Quinn spokeswoman Kelly Kraft is careful to avoid the thorny subject of what will happen when the temporary tax increase expires in 2014, though she says it has helped address the state’s backlog of bills by reducing the delayed payment cycle by about two months. Lawmakers could decide to extend or make permanent the tax increase, but it’s likely to be an extremely contentious issue because 2014 is the next election year for the office of governor and several legislative seats.
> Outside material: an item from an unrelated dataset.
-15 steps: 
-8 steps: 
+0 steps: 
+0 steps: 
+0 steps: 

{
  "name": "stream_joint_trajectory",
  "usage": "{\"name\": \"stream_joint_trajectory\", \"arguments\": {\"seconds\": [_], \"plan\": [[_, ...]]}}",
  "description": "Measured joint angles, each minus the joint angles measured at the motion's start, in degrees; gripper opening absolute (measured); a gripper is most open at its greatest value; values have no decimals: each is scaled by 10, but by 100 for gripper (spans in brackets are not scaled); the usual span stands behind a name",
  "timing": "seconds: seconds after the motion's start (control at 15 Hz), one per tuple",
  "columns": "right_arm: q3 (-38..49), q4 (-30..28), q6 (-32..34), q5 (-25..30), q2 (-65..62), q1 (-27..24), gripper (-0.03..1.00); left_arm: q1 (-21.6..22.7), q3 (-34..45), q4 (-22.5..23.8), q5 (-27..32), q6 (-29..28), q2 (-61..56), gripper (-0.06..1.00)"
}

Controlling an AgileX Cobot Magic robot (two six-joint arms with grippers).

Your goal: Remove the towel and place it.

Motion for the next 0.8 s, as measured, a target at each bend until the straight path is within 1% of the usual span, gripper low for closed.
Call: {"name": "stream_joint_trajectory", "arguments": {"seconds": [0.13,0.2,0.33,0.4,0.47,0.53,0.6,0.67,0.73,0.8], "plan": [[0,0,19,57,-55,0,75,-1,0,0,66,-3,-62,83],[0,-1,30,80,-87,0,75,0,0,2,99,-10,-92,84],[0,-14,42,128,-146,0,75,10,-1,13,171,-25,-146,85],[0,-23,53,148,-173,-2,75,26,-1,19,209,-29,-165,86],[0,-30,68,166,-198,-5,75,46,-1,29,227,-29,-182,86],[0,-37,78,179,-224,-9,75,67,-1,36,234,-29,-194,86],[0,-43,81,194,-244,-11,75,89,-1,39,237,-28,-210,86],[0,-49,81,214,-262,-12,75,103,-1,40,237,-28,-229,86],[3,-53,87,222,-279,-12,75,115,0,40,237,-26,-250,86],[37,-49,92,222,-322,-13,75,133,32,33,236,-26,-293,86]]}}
“The temporary tax increase was needed to address the decades of poor financial decisions that have been made in the state of Illinois,” Kraft says. “These bad financial decisions created the structural deficit in Illinois – the hangover, if you will – and these past bad decisions have come home to roost. … Most areas of state government have been working at lean levels for quite some time due to decades of fiscal mismanagement in our state.”
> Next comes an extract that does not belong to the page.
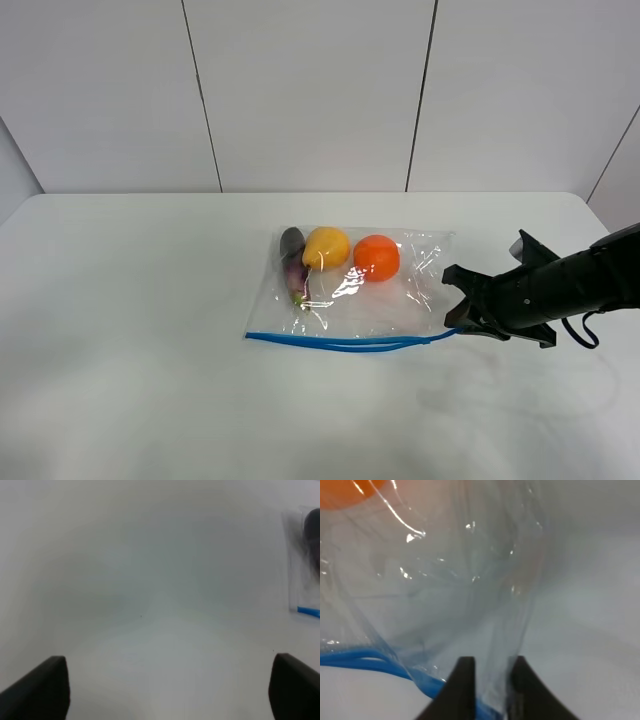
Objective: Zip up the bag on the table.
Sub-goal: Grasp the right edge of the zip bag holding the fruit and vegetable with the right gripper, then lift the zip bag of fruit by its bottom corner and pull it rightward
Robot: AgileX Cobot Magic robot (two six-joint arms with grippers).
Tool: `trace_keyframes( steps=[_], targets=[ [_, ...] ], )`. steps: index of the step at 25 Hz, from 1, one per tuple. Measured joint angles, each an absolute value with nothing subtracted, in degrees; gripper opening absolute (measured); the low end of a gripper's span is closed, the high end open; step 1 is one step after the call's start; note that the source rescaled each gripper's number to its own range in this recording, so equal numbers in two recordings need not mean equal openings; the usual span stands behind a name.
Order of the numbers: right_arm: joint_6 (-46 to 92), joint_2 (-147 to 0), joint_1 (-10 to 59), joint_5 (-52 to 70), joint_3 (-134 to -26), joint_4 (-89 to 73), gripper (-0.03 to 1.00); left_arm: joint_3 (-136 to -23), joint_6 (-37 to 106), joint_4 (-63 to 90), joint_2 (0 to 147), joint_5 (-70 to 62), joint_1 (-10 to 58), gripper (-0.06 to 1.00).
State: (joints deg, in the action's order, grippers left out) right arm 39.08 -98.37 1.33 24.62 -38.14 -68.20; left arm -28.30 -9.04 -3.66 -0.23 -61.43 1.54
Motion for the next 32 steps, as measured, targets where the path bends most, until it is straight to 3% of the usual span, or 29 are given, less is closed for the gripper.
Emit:
trace_keyframes(
  steps=[2,4,32],
  targets=[
    [39.03,-98.37,1.33,24.62,-38.14,-68.2,0.03,-28.3,-9.04,-3.66,-0.23,-61.43,1.54,0.89],
    [38.9,-98.37,1.33,24.62,-38.14,-68.2,0.0,-28.3,-9.04,-3.66,-0.23,-61.43,1.54,0.89],
    [39.77,-91.54,1.33,25.75,-38.09,-68.02,0.0,-28.3,-8.98,-3.66,-0.23,-61.43,1.54,0.89]
  ],
)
For now, Marc Miller has hope for the future of the Department of Natural Resources, despite the tough financial situation. Like many other state agencies, Miller’s department is working through a difficult process of spending cuts and reorganization, while also searching for new sources of revenue. For these agencies, constant cuts and uncertainty are likely to be the new normal.
In the meantime, DNR awaits legislative approval for fees on activities like horseback riding and all-terrain vehicle riding in state parks, which Miller said have already been agreed upon by groups representing those interests. Hunting and fishing fees will not increase, Miller says, because hunters and anglers have already paid fees for years.
Additionally, Miller says his staff reviewed more than 800 mandated duties assigned to DNR to determine priorities and even have some of them removed from his department through legislation. Reducing DNR’s mandates is expected to save the department $1 million annually, while the process of reviewing the department’s duties revealed about $10.7 million in additional savings through more efficient management. DNR spokesman Chris McCloud says that extra effort showed the agency is “not just advocating for more dollars without trimming inefficiencies.”
Miller says he hopes the public lobbies lawmakers on behalf of DNR, especially after he says the department made strides toward more responsible management.
“The people who work here on front lines care deeply about the mission and trying to succeed,” Miller says. “If you’re somebody who works in the natural world, you can see the resilience of nature and take heart in that and know that you can see things turn around. We’re not going to dwell on the past. We’re going to go to work every day, trying to make a difference and make things better.”